AUD/USD continues to trade above the 100-hour MA

A more positive mood in markets and a weaker dollar is helping to provide some stability in AUD/USD after the initial spike higher in Asian trading. The pair moved to test the 100-hour MA (red line) and after breaking it, has continued to stay above now as we move towards mid-day in European trading.

As price stays above the 100-hour MA, that means that the near-term bearish momentum has been broken as long as buyers continue to hold above it. And right now, we're seeing glimpses of a base starting to be formed there with additional support coming from the 23.6 retracement level @ 0.7262.

Notably, there are offers sitting around 0.7280 and resistance is seen not far away around 0.7300 (38.2 retracement level @ 0.7298 as well) and that will be followed by the confluence of resistance levels from the 50.0 retracement level @ 0.7328 and the 200-hour MA (blue line) @ 0.7333.

Those will be levels to eye for if we start to trade higher into US trading later.

As for sellers, it's all about trying to get back below the 100-hour MA @ 0.7261. Move below and the bearish momentum is regained and 0.7200 (barrier options noted at the figure level too) will be keenly eyed once again.
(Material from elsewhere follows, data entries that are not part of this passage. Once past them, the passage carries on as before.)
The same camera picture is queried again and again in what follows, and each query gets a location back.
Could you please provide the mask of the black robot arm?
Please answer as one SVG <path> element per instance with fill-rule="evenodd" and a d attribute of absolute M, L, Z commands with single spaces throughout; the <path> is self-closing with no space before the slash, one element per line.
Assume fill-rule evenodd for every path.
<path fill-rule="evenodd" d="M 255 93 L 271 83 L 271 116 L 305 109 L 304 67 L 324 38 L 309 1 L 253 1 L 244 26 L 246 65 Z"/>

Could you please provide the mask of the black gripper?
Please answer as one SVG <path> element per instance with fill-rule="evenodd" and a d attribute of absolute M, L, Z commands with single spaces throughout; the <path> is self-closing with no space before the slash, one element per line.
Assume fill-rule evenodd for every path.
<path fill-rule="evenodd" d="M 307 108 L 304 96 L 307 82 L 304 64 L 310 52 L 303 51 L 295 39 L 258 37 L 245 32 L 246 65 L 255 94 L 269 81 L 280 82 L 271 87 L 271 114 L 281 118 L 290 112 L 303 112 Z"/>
But look towards the macro theme in the market as for clues to what is driving the pair. Right now it is a positive mood as US equity futures and European equities are trading higher, while commodities are recovering from yesterday's losses too. And that is helping with the stronger aussie sentiment today.

And that is despite the fact that Australian bond yields continue to slump and the yields spread between US and Australia 10-year bonds have widened to the year's low at 32 bps in favour of Treasuries:

If the widening spread is any indicator, it is that the AUD/USD bounce today may just be temporary.